▶ [WHAT TO WORK ON]
Could you output every record again, exactly as given?

▶ [RECORDS PROVIDED]
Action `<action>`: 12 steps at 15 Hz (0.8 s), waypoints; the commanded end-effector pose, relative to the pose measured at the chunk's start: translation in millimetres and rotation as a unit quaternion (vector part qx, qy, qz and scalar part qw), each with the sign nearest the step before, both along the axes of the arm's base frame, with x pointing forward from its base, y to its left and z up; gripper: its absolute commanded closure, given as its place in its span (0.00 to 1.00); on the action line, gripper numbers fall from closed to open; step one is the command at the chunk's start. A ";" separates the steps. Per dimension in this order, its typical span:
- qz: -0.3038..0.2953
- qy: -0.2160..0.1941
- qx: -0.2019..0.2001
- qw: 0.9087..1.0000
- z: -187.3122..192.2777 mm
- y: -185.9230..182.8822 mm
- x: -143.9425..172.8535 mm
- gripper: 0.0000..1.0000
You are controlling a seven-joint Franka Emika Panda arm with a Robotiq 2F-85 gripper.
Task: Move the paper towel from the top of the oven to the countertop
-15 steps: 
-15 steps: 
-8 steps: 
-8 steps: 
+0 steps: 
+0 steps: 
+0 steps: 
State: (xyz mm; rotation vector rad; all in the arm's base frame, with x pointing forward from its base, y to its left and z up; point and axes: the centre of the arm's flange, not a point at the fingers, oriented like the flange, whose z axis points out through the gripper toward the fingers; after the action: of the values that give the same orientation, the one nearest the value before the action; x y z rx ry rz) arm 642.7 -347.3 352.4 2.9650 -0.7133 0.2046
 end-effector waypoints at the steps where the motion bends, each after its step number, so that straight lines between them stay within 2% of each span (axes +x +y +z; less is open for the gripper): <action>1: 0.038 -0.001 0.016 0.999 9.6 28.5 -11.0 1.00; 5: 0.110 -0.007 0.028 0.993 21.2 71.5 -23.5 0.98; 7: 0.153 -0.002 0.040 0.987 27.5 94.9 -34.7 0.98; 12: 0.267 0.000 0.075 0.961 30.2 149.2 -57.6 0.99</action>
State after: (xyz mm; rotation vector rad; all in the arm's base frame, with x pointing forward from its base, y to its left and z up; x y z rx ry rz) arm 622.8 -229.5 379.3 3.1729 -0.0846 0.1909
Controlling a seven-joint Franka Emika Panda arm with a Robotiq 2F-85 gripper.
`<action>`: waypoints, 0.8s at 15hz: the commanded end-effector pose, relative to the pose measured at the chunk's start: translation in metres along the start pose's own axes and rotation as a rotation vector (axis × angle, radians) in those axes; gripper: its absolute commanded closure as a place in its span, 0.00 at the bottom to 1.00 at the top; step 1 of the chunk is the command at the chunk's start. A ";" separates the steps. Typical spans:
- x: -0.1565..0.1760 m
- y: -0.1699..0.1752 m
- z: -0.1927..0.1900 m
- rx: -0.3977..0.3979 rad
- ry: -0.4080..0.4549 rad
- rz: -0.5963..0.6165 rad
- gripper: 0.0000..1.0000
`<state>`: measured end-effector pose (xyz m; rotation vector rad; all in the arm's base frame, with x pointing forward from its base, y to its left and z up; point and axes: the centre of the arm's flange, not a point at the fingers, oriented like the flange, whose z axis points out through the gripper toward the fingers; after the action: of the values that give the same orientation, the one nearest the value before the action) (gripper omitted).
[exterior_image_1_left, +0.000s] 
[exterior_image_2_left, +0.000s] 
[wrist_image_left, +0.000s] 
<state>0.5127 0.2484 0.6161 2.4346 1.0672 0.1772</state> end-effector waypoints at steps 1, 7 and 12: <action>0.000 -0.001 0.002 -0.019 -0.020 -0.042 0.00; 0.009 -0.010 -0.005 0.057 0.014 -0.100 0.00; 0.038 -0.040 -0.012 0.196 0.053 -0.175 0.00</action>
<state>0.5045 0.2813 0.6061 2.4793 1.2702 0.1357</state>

▶ [TASK SOLUTION]
Action `<action>`: 12 steps at 15 Hz (0.8 s), waypoints; the commanded end-effector pose, relative to the pose measured at the chunk's start: translation in millimetres and rotation as a unit quaternion (vector part qx, qy, qz and scalar part qw), each with the sign nearest the step before, both along the axes of the arm's base frame, with x pointing forward from its base, y to its left and z up; gripper: its absolute commanded closure, given as its place in its span (0.00 to 1.00); on the action line, gripper numbers fall from closed to open; step one is the command at the chunk's start. A ";" separates the steps. Per dimension in this order, its typical span:
- qz: -0.3038..0.2953
- qy: -0.2160..0.1941
- qx: -0.2019..0.2001
- qw: 0.9087..1.0000
- z: -187.3122..192.2777 mm
- y: -185.9230..182.8822 mm
- x: -143.9425..172.8535 mm
- gripper: 0.0000..1.0000
You are controlling a seven-joint Franka Emika Panda arm with a Robotiq 2F-85 gripper.
Task: Move the paper towel from the top of the oven to the countertop
-15 steps: 
-15 steps: 
-8 steps: 
-8 steps: 
+0 steps: 
+0 steps: 
+0 steps: 
State: (xyz mm; rotation vector rad; all in the arm's base frame, with x pointing forward from its base, y to its left and z up; point and axes: the centre of the arm's flange, not a point at the fingers, oriented like the flange, whose z axis points out through the gripper toward the fingers; after the action: of the values that give the same orientation, the one nearest the value before the action; x y z rx ry rz) arm 642.7 -347.3 352.4 2.9650 -0.7133 0.2046
 end-effector waypoints at the steps where the motion bends, each after its step number, so that straight lines between them stay within 2% of each span (axes +x +y +z; less is open for the gripper): <action>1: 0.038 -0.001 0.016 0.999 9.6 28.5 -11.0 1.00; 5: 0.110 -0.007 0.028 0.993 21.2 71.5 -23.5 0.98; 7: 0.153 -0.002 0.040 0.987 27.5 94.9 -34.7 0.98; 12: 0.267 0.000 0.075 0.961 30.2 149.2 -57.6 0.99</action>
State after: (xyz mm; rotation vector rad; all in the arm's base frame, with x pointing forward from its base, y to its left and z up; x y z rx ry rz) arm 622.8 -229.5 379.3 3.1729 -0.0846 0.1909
Controlling a seven-joint Franka Emika Panda arm with a Robotiq 2F-85 gripper.
`<action>`: waypoints, 0.8s at 15hz: the commanded end-effector pose, relative to the pose measured at the chunk's start: translation in metres along the start pose's own axes and rotation as a rotation vector (axis × angle, radians) in those axes; gripper: its absolute commanded closure as a place in its span, 0.00 at the bottom to 1.00 at the top; step 1 of the chunk is the command at the chunk's start. A ";" separates the steps. Typical spans:
- x: -0.1565..0.1760 m
- y: -0.1699..0.1752 m
- z: -0.1927..0.1900 m
- rx: -0.3977..0.3979 rad
- ry: -0.4080..0.4549 rad
- rz: -0.5963..0.6165 rad
- gripper: 0.0000..1.0000
`<state>`: measured end-effector pose (xyz m; rotation vector rad; all in the arm's base frame, with x pointing forward from its base, y to its left and z up; point and axes: the centre of the arm's flange, not a point at the fingers, oriented like the flange, whose z axis points out through the gripper toward the fingers; after the action: of the values that give the same orientation, the one nearest the value before the action) (gripper omitted).
[exterior_image_1_left, +0.000s] 
[exterior_image_2_left, +0.000s] 
[wrist_image_left, +0.000s] 
<state>0.5127 0.2484 0.6161 2.4346 1.0672 0.1772</state> end-effector waypoints at steps 1, 7 and 12: <action>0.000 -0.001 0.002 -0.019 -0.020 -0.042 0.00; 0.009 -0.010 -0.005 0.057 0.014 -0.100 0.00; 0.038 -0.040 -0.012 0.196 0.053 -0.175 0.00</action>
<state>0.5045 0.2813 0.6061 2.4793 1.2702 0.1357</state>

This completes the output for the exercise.